Singing Match – In this sketch, a woman sings along to a tune on the radio, only to be outshone completely by her co-worker who takes over in the following verse. During the rest of the song, her singing becomes more and more intense and extreme as she tries to get back at the other singer, and she ends up screaming and excusing herself with a paper cut on her finger. This particular sketch was voted number 22 in the 2005 Channel 4 programme 50 Greatest Comedy Sketches, chosen by members of the public. It was written by Marie Findley of the Mediæval Bæbes and was also based on their antics.

Competitive rivals – This involves the four women who try to 'outdo' each other by subtly showing off bigger and better items such as water bottles and gifts.

Naked man – This recurring skit appears in a few first series episodes. The female cast members are going about their daily business when a totally naked man walks across the screen, gets off from bus etc. and causes the women to faint, then they pick themselves up.

High-heeled woman – This sketch was spread over all the series, and had a woman performing sports (such as a relay race or surfing) wearing inappropriate high-heeled shoes. An alternative version of this skit is a woman swimming or shopping in a wedding dress.

The "Vet" – The sketch featured more prominently from the second series. It featured a vet who had difficulty recognising animals, who would then recommend silly and unusual diagnoses to the animals, such as telling a woman her kitten needed glasses.
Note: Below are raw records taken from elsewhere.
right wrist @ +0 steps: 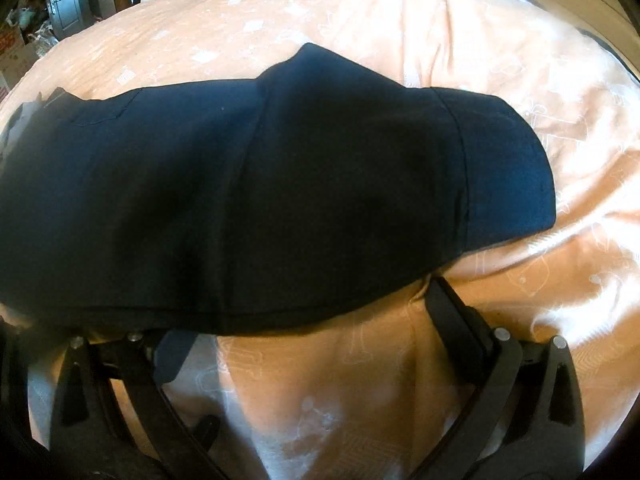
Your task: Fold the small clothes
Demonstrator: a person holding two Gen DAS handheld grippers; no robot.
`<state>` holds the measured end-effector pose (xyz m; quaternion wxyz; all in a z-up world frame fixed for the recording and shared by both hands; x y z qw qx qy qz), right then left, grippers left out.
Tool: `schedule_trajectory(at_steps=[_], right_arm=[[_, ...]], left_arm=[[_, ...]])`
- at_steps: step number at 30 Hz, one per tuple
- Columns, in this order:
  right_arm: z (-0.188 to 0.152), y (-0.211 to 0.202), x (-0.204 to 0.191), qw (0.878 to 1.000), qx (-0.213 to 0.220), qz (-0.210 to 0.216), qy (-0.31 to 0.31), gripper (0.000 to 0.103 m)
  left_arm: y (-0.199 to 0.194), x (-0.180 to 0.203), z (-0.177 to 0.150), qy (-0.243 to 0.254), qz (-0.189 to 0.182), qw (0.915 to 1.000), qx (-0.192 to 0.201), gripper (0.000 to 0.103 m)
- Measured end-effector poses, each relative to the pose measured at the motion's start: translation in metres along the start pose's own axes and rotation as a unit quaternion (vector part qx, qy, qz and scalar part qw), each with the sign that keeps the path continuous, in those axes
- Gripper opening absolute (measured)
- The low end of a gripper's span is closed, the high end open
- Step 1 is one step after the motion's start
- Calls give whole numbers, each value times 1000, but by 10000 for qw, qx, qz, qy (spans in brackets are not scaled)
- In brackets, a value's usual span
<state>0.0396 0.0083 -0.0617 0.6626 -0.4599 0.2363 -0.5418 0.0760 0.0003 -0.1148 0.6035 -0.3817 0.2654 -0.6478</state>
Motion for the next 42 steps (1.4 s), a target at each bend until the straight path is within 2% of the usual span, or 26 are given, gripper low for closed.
schedule_trajectory(at_steps=[27, 37, 40, 42], right_arm=[[0, 0, 0, 10000, -10, 6, 2, 103], [10, 4, 1, 9999, -104, 48, 33, 103], [14, 0, 6, 9984, -318, 364, 289, 103], [18, -9, 8, 9934, -334, 901, 622, 103]], left_arm=[[1, 0, 1, 13, 15, 10000, 23, 103], [8, 0, 7, -22, 312, 9995, -29, 103], [9, -3, 12, -54, 136, 9995, -291, 103], [3, -6, 13, 84, -357, 9973, -636, 103]])
Point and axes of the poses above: each gripper's, at about its wrist camera, not at the fingertips, and y roughly the way its jaws point, x to its right, z to its top, the point moved 7 cm from there along y, roughly the way its jaws point, and after that the axes turned 9 degrees about -y, right-handed, at the moved point
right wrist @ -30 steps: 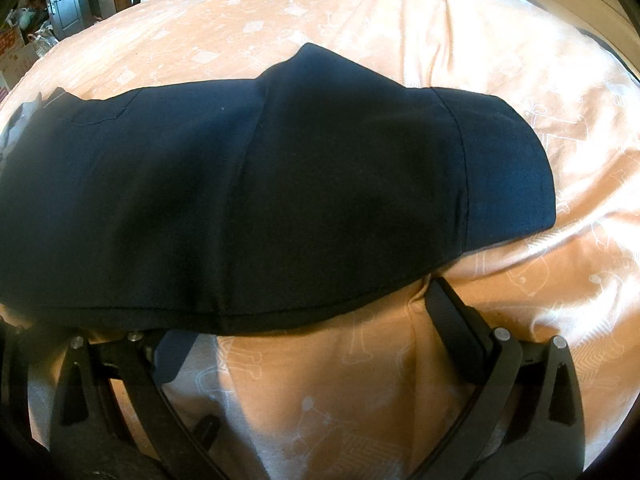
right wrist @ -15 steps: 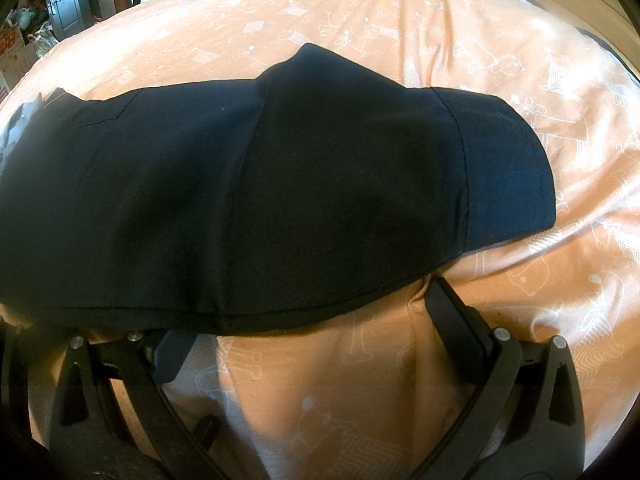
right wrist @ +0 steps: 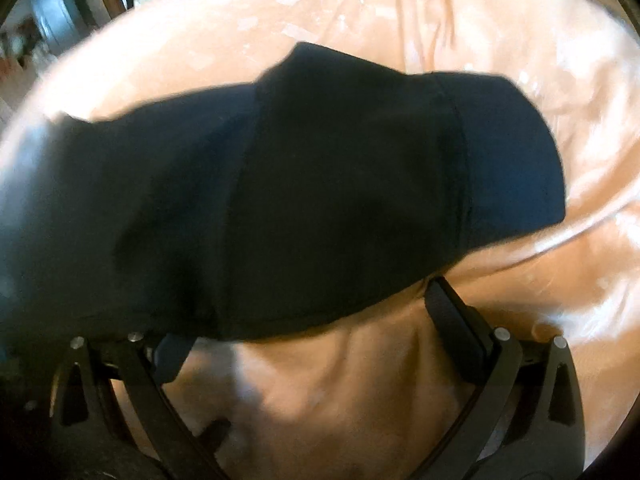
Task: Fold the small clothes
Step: 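Raise both tools and move them over the spread navy shirt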
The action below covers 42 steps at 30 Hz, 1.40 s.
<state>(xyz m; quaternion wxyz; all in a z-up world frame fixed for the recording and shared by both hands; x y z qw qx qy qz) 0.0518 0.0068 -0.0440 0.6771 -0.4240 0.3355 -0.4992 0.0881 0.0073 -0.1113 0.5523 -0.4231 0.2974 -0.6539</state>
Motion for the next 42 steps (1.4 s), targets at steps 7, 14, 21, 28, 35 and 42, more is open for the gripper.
schedule_trajectory(at_steps=[7, 14, 21, 28, 35, 42], right_arm=[[1, -86, -9, 9648, 1787, 1063, 1610, 103], [-18, -194, -88, 9557, 2777, 596, 773, 103], [-49, -338, -163, 9311, 3615, 206, -436, 103], [-82, -487, -222, 7987, 5932, -836, -565, 103], [-74, -434, -280, 8586, 4954, -704, -1117, 103], [-77, -377, -307, 9020, 4083, -292, -1371, 103]], left_arm=[[-54, -18, -20, 784, -1038, 9892, -672, 103], [-170, -74, -33, 920, -1589, 9824, 332, 103], [-347, -196, -10, 355, -1799, 9664, 1799, 103], [-578, -318, 0, -317, -1801, 8780, 4423, 103], [-627, -434, -60, -918, -1636, 8361, 5155, 103], [-540, -481, -89, -963, -1066, 8995, 4128, 103]])
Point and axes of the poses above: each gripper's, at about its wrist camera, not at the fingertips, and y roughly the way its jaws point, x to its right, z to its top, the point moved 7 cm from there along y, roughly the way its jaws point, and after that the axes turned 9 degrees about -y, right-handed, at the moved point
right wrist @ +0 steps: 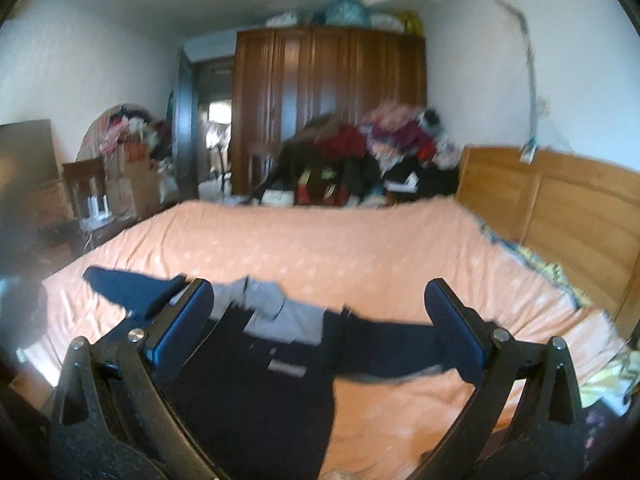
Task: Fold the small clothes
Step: 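Raise both tools and move them over the spread navy shirt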
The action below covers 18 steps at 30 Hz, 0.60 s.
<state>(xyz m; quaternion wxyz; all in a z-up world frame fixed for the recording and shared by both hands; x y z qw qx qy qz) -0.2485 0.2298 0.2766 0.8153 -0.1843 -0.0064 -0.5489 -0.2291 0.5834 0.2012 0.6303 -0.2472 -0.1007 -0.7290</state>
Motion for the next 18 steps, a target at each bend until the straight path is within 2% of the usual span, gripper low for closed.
schedule_trajectory(at_steps=[3, 5, 7, 9, 11, 12, 14, 16, 17, 18], right_arm=[[-23, 7, 3, 9990, -355, 203, 192, 103], [-45, 16, 3, 9964, -680, 282, 429, 103], [-81, 34, -4, 9863, -1203, 663, 916, 103], [-124, 49, -16, 9710, -1817, 926, 1246, 103], [-164, 59, -34, 9476, -2299, 1432, 1695, 103], [-191, 64, -51, 9292, -2651, 1784, 1857, 103], [-231, 68, -79, 9096, -3237, 2022, 1641, 101], [-266, 63, -102, 8822, -3822, 2243, 1592, 99], [-284, 57, -113, 8654, -4111, 2359, 1624, 99], [-303, 48, -127, 8402, -4497, 2544, 1645, 99]], left_arm=[[31, -15, -43, 144, 357, 9974, -610, 103], [45, -25, -68, 148, 355, 9948, -948, 103], [59, -29, -90, 37, 280, 9915, -1270, 103], [61, -21, -104, 2, 125, 9904, -1374, 103], [64, -11, -107, 7, 18, 9904, -1381, 103], [65, -6, -105, -15, -62, 9905, -1373, 103], [67, -2, -104, -73, -188, 9904, -1368, 103], [61, 11, -97, -49, -247, 9908, -1329, 103], [60, 12, -98, -37, -264, 9910, -1315, 103], [60, 13, -94, -46, -274, 9912, -1296, 103]])
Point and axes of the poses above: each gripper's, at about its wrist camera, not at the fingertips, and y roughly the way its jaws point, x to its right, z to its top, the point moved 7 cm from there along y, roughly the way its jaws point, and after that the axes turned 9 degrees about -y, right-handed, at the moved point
The Ex – Another sketch that featured more in the second series. A woman clings to the leg of her ex-boyfriend constantly (at work, a nightclub, and even clinging to his leg at his wedding etc.), telling him that she is still in love with him, and hopes to reconcile (unsuccessfully, however).

==List of episodes==
===Series 1 (1999)===
- Episode 1: 19 March 1999
- Episode 2: 26 March 1999
- Episode 3: 2 April 1999
- Episode 4: 9 April 1999
- Episode 5: 16 April 1999
- Episode 6: 23 April 1999
- Episode 7: 30 April 1999

===Series 2 (2000)===
- Episode 1: 14 April 2000
- Episode 2: 21 April 2000
- Episode 3: 28 April 2000
- Episode 4: 5 May 2000
- Episode 5: 12 May 2000
- Episode 6: 19 May 2000
- Episode 7: 26 May 2000

===Series 3 (2002)===
- Episode 1: 11 January 2002
- Episode 2: 18 January 2002
- Episode 3: 25 January 2002
- Episode 4: 1 February 2002
- Episode 5: 8 February 2002
- Episode 6: 15 February 2002
- Episode 7: 22 February 2002

===Specials (2002–2003)===
- Special 1: 26 December 2002
- Special 2: 3 January 2003

==Awards==
In 1999 and 2000, the first two series of Smack the Pony won the Emmy Award for the 'Best Popular Arts Show', and all three series were nominated for BAFTA awards.

Two sketches from the show made it onto Channel 4's 50 Greatest Comedy Sketches, the first being Saying Goodbye at number 39 and Singing Match at number 22.

==Video, DVD and streaming==
In Britain, a VHS and DVD of The Best of Smack the Pony were released in 2002 and 2003, respectively. The complete first and second series were released on DVD in Germany (dubbed in German but with alternative English soundtrack) in January and June 2006, respectively.

Series 1–3 plus the Christmas Specials are available to stream in the UK on Channel 4.

The complete series 1–3 have been released on DVD in Scandinavia by Pan Vision and Finnkino in 2008. It features original soundtrack with Swedish, Finnish, Norwegian and Danish subtitles but excludes the specials.

The series is currently available in the United States on Hulu.com as of at least 2012.

==Russian version==
Russian TNT-TV hosts a localised version of the show titled Women's League (Женская Лига, Zhenskaya Liga). The show uses some recurring themes from the original, as well as the original content.